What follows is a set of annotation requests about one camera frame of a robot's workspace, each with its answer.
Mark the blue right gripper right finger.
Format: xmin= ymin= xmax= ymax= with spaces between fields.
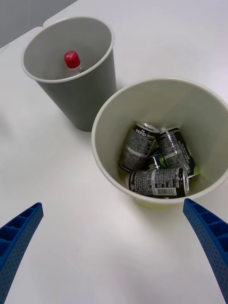
xmin=182 ymin=198 xmax=228 ymax=304

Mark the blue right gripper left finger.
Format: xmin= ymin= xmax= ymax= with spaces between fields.
xmin=0 ymin=202 xmax=44 ymax=304

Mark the black and silver drink can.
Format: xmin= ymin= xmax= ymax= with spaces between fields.
xmin=127 ymin=167 xmax=190 ymax=199

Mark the black and green drink can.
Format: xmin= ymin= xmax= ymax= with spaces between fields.
xmin=146 ymin=153 xmax=168 ymax=171

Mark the yellow-green plastic bin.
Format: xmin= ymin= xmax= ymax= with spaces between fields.
xmin=91 ymin=77 xmax=228 ymax=210

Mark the grey plastic bin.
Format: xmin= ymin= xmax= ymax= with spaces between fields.
xmin=20 ymin=16 xmax=117 ymax=133

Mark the clear bottle with red cap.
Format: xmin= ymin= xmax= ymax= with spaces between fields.
xmin=63 ymin=50 xmax=84 ymax=76

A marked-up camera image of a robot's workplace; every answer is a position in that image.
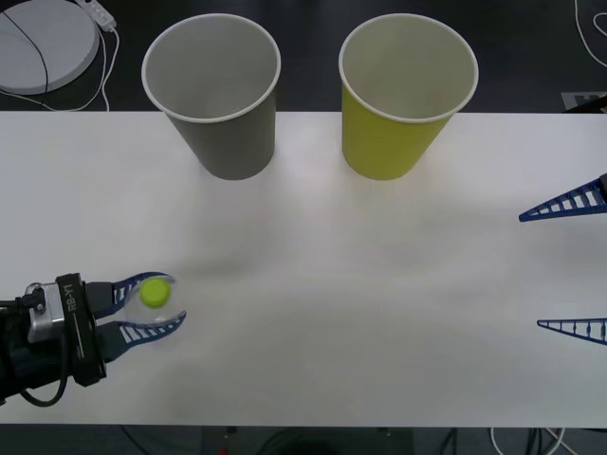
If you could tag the white power strip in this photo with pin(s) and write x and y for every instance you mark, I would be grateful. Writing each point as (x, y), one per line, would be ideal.
(102, 14)

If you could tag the yellow-green plastic waste bin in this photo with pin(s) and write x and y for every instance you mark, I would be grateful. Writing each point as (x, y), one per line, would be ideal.
(379, 147)

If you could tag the grey plastic waste bin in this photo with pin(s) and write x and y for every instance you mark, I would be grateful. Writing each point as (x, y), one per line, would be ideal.
(223, 142)

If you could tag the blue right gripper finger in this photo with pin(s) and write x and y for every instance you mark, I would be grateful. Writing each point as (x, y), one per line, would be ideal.
(598, 205)
(598, 332)

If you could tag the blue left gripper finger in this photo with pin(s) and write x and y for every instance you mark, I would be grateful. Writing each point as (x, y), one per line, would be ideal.
(102, 296)
(111, 339)

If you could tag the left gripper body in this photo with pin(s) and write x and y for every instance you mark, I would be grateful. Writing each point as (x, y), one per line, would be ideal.
(85, 341)

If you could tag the clear plastic bottle green cap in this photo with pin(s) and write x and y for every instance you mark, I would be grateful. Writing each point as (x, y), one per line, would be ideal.
(155, 293)

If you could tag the round white disc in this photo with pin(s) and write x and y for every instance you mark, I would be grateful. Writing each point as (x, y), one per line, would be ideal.
(61, 42)
□ □ □ □
Each line above where the word "answer" occurs should be copied out.

What follows is a set of annotation requests about one camera frame of a robot's workspace, each with its answer.
A marked-up camera image of a robot's workplace; every answer is a position in that image.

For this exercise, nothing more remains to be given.